Where in the data below does the word "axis" appear? Copy each line that holds it.

COLLECTED DATA:
⟨

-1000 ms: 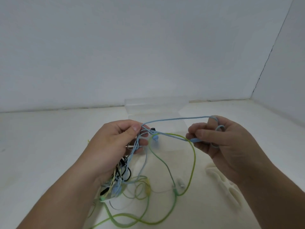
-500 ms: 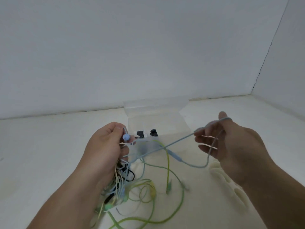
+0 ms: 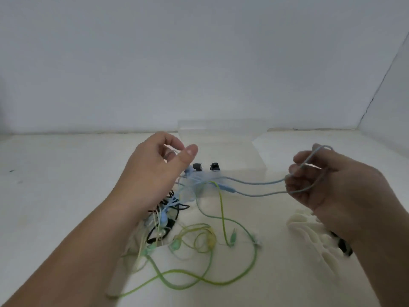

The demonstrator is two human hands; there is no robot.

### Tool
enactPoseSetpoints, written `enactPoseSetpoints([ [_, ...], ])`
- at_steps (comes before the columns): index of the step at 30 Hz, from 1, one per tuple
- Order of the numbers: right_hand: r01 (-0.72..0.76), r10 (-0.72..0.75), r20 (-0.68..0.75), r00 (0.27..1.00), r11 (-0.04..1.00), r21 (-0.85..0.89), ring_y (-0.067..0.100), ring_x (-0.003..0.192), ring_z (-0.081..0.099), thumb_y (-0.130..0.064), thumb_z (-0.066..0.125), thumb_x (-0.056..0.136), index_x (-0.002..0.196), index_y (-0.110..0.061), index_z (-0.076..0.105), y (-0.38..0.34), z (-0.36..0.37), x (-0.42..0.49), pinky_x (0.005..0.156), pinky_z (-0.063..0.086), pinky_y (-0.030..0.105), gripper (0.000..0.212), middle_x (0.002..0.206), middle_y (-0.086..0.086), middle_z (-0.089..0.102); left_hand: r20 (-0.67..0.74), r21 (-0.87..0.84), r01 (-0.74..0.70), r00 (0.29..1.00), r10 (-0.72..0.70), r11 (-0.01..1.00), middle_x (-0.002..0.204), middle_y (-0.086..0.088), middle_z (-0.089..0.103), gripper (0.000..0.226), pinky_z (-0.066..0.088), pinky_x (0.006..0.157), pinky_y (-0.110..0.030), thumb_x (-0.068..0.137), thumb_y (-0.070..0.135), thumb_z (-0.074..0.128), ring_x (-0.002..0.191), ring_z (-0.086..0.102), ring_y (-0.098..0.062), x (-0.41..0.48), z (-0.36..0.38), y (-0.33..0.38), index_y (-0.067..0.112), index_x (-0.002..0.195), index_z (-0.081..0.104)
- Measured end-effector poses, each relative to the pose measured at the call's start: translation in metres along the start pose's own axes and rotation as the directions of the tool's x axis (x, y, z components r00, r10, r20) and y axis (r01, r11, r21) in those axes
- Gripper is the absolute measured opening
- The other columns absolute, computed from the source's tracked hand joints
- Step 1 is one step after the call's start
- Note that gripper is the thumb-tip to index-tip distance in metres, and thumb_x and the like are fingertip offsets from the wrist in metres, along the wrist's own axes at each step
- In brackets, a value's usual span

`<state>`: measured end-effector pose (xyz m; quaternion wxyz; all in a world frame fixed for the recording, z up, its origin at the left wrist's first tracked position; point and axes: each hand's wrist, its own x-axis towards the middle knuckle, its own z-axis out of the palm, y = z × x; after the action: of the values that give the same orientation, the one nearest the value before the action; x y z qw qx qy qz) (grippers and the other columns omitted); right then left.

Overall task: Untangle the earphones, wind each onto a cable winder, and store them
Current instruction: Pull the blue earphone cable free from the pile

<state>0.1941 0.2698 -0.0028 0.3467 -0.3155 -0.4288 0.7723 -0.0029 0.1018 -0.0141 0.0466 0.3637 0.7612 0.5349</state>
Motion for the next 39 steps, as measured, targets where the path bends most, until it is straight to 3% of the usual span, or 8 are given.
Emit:
enactPoseSetpoints([
  [4, 0.234, -0.211, 0.136, 0.968, 0.567, -0.790, 0.021, 0.081, 0.070, -0.006, 0.071, 0.083, 0.090, -0.022, 0.073, 0.005, -0.003, -0.009, 0.075, 0.054, 0.036, 0.017, 0.077, -0.002, 0.075, -0.067, 0.072, -0.086, 0.994, 0.091, 0.994, 0.068, -0.002, 0.055, 0.018, 0.033, 0.047, -0.011, 0.088, 0.035, 0.070, 0.046, 0.042, -0.002, -0.001, -0.006, 0.004, 0.020, 0.079, 0.066],
  [8, 0.457, -0.284, 0.394, 0.874, 0.210, -0.864, -0.006, 0.104, 0.060, -0.015, 0.063, 0.061, 0.111, -0.042, 0.064, 0.006, 0.008, -0.020, 0.080, 0.043, 0.018, 0.057, 0.098, -0.022, 0.069, -0.215, 0.009, -0.049, 0.975, 0.049, 0.999, 0.082, -0.024, 0.064, 0.019, 0.033, 0.043, -0.012, 0.094, 0.029, 0.065, 0.044, 0.053, -0.005, -0.001, -0.009, 0.004, 0.016, 0.080, 0.065],
  [14, 0.591, -0.219, 0.577, 0.787, 0.538, -0.601, -0.005, 0.090, 0.067, -0.047, 0.059, 0.075, 0.098, -0.036, 0.072, 0.037, 0.048, -0.055, 0.077, 0.049, 0.019, 0.029, 0.092, -0.024, 0.073, -0.253, -0.046, -0.075, 0.966, 0.061, 0.996, 0.067, -0.018, 0.055, 0.021, 0.037, 0.045, -0.014, 0.093, 0.026, 0.066, 0.053, 0.057, -0.024, -0.003, 0.004, 0.001, 0.014, 0.077, 0.064],
  [18, 0.600, -0.131, 0.588, 0.798, 0.266, -0.755, 0.002, 0.056, 0.060, -0.084, 0.047, 0.067, 0.081, -0.030, 0.072, 0.066, 0.060, -0.064, 0.054, 0.048, 0.023, 0.061, 0.066, -0.011, 0.068, -0.321, -0.021, -0.124, 0.941, 0.111, 0.992, 0.060, -0.016, 0.051, 0.024, 0.049, 0.056, -0.039, 0.092, 0.031, 0.067, 0.064, 0.058, -0.037, -0.006, 0.016, 0.000, 0.017, 0.073, 0.062],
  [23, 0.417, -0.071, 0.450, 0.890, 0.528, -0.740, 0.014, 0.053, 0.064, -0.026, 0.061, 0.094, 0.070, -0.012, 0.072, 0.065, 0.056, -0.053, 0.056, 0.053, 0.026, 0.030, 0.062, 0.000, 0.071, -0.304, -0.050, -0.110, 0.948, 0.090, 0.993, 0.065, -0.017, 0.057, 0.024, 0.048, 0.057, -0.040, 0.092, 0.034, 0.067, 0.062, 0.060, -0.032, -0.009, 0.019, -0.008, 0.019, 0.073, 0.062],
  [28, 0.252, -0.195, 0.253, 0.948, 0.943, -0.216, 0.018, 0.064, 0.070, -0.015, 0.051, 0.094, 0.065, -0.008, 0.057, 0.022, 0.037, -0.033, 0.056, 0.055, 0.024, 0.030, 0.078, 0.004, 0.073, -0.337, -0.082, -0.065, 0.941, 0.033, 0.995, 0.059, -0.011, 0.051, 0.023, 0.046, 0.055, -0.038, 0.091, 0.032, 0.069, 0.067, 0.065, -0.037, 0.007, -0.001, -0.016, 0.016, 0.075, 0.065],
  [35, 0.140, -0.165, 0.348, 0.923, 0.986, 0.094, 0.025, 0.080, 0.075, -0.025, 0.048, 0.073, 0.046, -0.016, 0.044, 0.014, 0.035, -0.033, 0.065, 0.060, 0.030, 0.029, 0.089, 0.011, 0.074, -0.341, -0.014, -0.022, 0.940, 0.016, 1.000, 0.063, -0.006, 0.053, 0.025, 0.039, 0.059, -0.031, 0.087, 0.035, 0.073, 0.055, 0.046, -0.018, 0.006, -0.007, -0.019, 0.020, 0.070, 0.064],
  [39, 0.202, -0.151, 0.398, 0.905, 0.975, -0.090, 0.040, 0.094, 0.072, -0.016, 0.042, 0.090, 0.101, 0.012, 0.057, 0.018, 0.033, -0.030, 0.086, 0.059, 0.048, 0.034, 0.102, 0.023, 0.073, -0.313, 0.126, -0.219, 0.917, 0.249, 0.967, 0.091, 0.011, 0.061, 0.023, 0.042, 0.066, -0.026, 0.091, 0.053, 0.060, 0.077, 0.054, -0.003, -0.003, -0.011, -0.004, 0.033, 0.080, 0.066],
])
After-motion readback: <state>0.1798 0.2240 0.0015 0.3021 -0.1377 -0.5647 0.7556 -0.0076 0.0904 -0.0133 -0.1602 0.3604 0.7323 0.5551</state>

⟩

SOLUTION FOR THIS EXERCISE:
- Measured end-effector poses, each relative to the pose measured at the call's start: translation in metres along the start pose's own axes and rotation as the directions of the tool's x axis (x, y, z components r00, r10, r20) and y axis (r01, r11, r21) in those axes
`<state>`: measured end-effector pose (xyz m; quaternion wxyz; all in a world frame fixed for the recording, z up, its origin at the left wrist's first tracked position; point and axes: each hand's wrist, its own x-axis towards the middle knuckle, its own z-axis out of the palm, y = z × x; after the action: of the values that give the same orientation, the one nearest the value before the action; x y z qw qx qy qz) (grippers and the other columns omitted); right then left.

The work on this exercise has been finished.